** Opening DATA SHOWN block **
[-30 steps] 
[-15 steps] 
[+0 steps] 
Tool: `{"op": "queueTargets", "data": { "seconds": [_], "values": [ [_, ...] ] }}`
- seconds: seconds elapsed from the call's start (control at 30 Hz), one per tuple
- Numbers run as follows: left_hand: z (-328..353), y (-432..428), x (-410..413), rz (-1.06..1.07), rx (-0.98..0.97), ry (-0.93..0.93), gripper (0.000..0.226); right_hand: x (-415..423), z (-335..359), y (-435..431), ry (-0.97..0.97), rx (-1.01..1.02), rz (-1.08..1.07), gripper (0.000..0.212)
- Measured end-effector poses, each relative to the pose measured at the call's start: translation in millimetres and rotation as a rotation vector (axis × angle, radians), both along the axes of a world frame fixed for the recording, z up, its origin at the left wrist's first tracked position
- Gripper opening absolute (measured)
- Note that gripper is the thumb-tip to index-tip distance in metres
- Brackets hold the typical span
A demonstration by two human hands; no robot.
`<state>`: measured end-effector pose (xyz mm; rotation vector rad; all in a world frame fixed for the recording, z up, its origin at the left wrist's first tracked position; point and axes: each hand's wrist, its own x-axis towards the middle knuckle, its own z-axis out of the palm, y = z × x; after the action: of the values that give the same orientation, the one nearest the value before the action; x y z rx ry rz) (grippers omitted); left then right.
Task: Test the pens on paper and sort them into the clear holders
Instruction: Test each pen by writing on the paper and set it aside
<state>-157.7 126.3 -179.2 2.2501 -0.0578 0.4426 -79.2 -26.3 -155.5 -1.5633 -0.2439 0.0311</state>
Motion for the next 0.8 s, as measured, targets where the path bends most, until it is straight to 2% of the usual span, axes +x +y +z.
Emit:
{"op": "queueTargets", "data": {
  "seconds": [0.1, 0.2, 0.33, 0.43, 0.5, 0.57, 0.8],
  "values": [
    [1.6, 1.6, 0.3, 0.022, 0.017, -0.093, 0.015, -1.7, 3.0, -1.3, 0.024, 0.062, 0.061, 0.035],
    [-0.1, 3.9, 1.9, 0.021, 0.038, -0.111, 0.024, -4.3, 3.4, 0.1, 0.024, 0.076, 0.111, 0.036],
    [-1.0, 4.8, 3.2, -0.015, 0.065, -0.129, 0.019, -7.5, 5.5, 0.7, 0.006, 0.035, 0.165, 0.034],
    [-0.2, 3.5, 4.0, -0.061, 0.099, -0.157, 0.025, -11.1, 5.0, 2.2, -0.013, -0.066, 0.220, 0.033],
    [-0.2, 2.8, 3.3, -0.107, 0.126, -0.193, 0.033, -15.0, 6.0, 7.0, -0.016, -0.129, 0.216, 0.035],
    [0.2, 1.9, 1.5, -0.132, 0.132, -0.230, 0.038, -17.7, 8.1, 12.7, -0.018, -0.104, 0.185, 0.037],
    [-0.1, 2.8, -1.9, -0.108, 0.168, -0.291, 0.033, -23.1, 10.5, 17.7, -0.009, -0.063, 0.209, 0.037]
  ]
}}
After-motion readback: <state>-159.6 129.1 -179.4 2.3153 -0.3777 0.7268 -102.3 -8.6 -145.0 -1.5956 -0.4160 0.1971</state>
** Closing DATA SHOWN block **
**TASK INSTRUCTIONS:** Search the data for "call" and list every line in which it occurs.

**REPLY:**
- seconds: seconds elapsed from the call's start (control at 30 Hz), one per tuple
- Measured end-effector poses, each relative to the pose measured at the call's start: translation in millimetres and rotation as a rotation vector (axis × angle, radians), both along the axes of a world frame fixed for the recording, z up, its origin at the left wrist's first tracked position

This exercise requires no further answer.